Background/aims: We investigated the clinical practice patterns of Korean endoscopists for the endoscopic resection of colorectal polyps.
Methods: From September to November 2021, an online survey was conducted regarding the preferred resection methods for colorectal polyps, and responses were compared with the international guidelines.

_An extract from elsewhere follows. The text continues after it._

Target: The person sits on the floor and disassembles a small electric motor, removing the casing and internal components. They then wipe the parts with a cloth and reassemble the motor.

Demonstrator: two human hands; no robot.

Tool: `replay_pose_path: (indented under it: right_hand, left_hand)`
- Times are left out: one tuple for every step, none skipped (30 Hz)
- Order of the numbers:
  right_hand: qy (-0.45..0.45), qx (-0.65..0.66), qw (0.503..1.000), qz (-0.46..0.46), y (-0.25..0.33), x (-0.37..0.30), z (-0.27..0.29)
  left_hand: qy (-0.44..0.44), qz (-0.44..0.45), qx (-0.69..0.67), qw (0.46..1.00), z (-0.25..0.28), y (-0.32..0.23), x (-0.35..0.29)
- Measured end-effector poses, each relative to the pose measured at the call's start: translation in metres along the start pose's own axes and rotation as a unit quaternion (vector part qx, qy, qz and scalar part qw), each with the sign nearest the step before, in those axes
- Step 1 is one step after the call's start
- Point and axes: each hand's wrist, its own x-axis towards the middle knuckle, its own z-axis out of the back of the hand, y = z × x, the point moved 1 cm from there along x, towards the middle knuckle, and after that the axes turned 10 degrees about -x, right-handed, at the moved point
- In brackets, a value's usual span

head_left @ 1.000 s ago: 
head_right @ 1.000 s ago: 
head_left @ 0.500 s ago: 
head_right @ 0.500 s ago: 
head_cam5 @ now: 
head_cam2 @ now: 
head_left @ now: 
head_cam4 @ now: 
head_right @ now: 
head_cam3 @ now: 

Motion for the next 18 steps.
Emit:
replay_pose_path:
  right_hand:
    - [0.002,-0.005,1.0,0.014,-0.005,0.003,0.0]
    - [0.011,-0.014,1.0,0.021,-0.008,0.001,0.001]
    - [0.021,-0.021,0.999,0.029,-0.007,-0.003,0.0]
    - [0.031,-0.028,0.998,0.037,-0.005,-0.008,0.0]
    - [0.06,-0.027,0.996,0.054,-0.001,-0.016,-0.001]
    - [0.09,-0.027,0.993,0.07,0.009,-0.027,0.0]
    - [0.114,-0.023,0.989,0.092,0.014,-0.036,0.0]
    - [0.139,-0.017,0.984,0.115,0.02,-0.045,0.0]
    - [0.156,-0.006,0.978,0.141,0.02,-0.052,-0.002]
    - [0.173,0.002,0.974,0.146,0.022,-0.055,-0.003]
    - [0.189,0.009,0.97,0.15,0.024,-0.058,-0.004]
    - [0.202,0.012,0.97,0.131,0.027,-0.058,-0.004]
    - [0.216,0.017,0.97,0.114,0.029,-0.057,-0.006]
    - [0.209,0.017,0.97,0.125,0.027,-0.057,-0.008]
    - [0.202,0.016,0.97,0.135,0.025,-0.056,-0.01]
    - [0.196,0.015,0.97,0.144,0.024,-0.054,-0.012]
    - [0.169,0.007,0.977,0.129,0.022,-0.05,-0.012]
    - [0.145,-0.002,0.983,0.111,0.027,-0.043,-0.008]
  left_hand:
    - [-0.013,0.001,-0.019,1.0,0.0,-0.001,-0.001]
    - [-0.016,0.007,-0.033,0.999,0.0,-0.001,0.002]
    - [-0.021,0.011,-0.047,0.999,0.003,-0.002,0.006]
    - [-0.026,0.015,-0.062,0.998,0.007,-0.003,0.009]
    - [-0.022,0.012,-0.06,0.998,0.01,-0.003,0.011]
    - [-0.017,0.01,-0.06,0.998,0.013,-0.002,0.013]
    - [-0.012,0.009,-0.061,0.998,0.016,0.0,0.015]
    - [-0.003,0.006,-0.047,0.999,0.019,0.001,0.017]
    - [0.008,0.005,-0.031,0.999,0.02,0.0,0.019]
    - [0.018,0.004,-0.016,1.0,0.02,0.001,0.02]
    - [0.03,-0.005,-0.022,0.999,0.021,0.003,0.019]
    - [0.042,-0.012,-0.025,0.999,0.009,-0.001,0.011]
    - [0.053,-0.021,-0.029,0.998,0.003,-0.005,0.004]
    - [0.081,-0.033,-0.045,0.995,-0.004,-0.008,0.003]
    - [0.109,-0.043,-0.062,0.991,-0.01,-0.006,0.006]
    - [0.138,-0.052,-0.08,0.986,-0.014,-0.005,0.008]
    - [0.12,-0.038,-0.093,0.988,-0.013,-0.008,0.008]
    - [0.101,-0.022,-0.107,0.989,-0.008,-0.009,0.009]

Results: Among 246 respondents, those with <4 years, 4-9 years, and ≥10 years of experience in colonoscopy practices accounted for 25.6%, 34.1%, and 40.2% of endoscopists, respectively. The most preferred resection methods for non-pedunculated lesions were cold forceps polypectomy for ≤3 mm lesions (81.7%), cold snare polypectomy for 4-5 mm (61.0%) and 6-9 mm (43.5%) lesions, hot endoscopic mucosal resection (EMR) for 10-19 mm lesions (72.0%), precut EMR for 20-25 mm lesions (22.0%), and endoscopic submucosal dissection (ESD) for ≥26 mm lesions (29.3%). Hot EMR was favored for pedunculated lesions with a head size <20 mm and stalk size <10 mm (75.6%) and for those with a head size ≥20 mm or stalk size ≥10 mm (58.5%). For suspected superficial and deep submucosal lesions measuring 10-19 mm and ≥20 mm, ESD (26.0% and 38.6%) and surgery (36.6% and 46.3%) were preferred, respectively. The adherence rate to the guidelines ranged from 11.2% to 96.9%, depending on the size, shape, and histology of the lesions.

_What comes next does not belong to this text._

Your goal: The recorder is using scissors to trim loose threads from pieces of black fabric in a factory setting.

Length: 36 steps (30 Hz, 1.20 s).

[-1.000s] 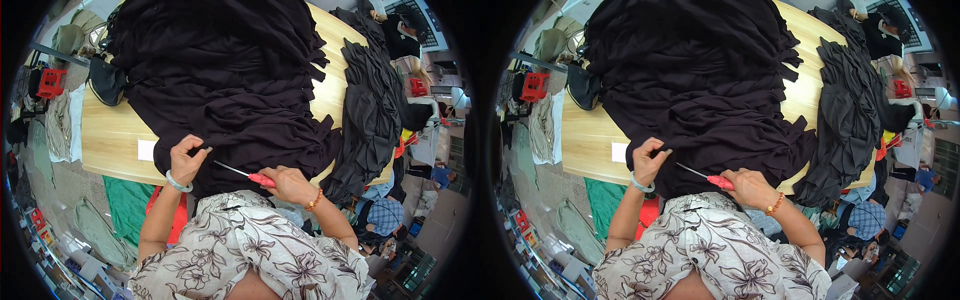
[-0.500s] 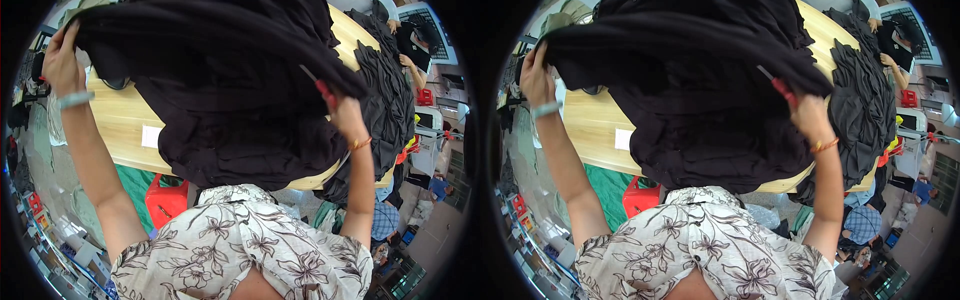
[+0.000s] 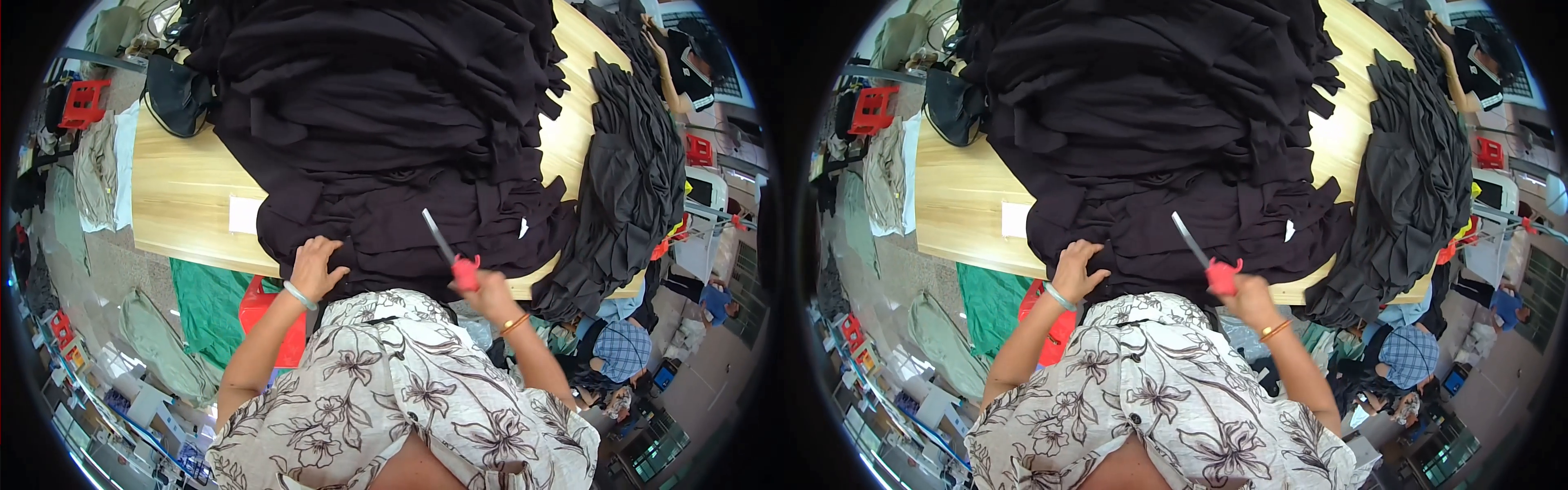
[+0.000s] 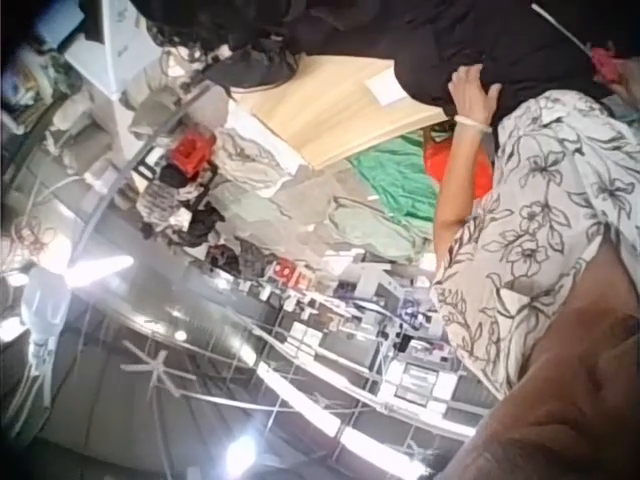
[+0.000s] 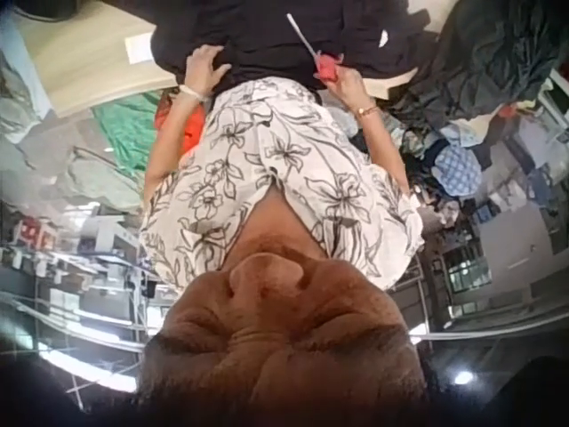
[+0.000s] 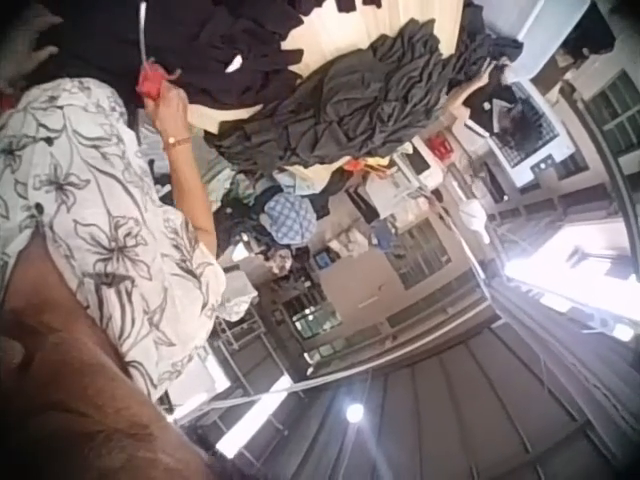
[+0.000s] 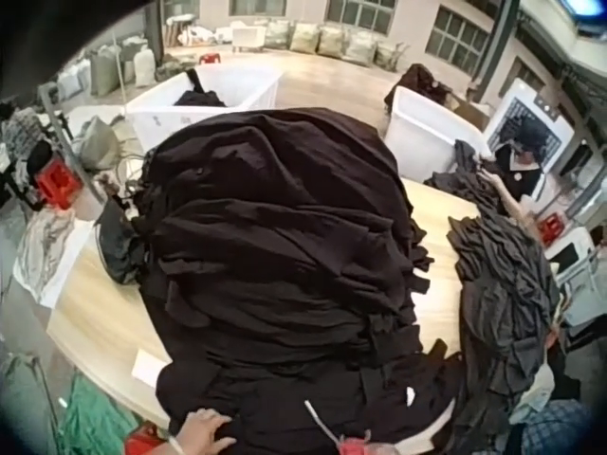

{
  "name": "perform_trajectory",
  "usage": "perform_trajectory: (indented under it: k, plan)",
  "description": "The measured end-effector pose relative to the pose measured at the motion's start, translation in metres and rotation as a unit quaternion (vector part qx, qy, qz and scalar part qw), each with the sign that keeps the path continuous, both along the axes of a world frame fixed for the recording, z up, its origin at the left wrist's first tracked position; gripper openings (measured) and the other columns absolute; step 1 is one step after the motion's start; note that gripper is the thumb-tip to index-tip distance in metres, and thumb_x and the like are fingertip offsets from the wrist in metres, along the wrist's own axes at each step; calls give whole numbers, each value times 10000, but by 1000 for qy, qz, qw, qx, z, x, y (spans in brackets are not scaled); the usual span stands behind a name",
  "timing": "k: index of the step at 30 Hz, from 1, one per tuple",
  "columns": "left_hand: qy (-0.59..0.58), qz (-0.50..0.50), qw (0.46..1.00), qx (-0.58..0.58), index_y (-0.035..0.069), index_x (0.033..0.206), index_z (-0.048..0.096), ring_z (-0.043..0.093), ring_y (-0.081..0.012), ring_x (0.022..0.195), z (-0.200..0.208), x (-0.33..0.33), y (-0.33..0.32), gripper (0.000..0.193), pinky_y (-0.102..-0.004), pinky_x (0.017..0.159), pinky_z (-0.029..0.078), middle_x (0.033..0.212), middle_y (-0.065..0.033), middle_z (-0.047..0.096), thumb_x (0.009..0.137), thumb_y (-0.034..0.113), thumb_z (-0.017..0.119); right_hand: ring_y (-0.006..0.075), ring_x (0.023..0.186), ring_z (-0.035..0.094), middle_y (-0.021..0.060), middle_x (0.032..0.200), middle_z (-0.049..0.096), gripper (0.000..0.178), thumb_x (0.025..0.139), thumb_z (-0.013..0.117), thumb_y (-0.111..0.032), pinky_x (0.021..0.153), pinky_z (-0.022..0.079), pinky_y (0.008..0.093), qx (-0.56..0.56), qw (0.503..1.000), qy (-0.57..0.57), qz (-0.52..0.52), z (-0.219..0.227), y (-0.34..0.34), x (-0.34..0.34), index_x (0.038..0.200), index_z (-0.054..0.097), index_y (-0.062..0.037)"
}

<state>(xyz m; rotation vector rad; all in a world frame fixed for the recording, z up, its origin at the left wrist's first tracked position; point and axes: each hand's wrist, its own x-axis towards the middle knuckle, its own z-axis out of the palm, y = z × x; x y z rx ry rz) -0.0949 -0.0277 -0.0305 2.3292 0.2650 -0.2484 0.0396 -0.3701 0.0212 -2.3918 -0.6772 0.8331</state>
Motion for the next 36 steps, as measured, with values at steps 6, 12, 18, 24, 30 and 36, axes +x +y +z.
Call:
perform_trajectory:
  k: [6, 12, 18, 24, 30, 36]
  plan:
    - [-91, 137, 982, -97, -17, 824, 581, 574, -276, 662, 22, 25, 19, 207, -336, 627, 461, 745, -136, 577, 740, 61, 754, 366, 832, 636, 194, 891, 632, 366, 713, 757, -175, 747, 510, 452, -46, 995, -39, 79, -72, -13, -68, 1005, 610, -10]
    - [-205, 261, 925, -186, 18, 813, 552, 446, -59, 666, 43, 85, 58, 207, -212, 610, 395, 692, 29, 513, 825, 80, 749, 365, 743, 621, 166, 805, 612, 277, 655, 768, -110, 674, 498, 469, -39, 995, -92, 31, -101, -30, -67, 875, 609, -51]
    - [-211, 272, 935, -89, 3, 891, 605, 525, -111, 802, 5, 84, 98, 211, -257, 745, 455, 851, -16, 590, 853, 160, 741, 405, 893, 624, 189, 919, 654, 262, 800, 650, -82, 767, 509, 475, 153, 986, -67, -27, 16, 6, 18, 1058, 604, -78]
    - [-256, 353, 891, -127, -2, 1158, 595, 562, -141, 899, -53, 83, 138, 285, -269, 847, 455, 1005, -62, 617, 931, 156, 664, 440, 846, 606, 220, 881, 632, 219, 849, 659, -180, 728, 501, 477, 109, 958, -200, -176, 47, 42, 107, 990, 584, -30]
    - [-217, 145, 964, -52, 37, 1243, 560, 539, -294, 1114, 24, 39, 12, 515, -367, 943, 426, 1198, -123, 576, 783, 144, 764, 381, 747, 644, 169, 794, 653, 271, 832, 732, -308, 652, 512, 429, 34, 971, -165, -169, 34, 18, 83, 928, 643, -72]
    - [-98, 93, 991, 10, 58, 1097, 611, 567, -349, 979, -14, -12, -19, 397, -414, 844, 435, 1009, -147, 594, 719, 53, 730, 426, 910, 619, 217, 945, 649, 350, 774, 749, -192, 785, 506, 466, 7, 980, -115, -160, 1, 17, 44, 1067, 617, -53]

Conclusions: Adherence to the guidelines for endoscopic resection techniques varied depending on the characteristics of colorectal polyps. Thus, an individualized approach is required to increase adherence to the guidelines.
Keywords: Colonic polyps; Endoscopic mucosal resection; Endoscopic submucosal dissection; Polypectomy.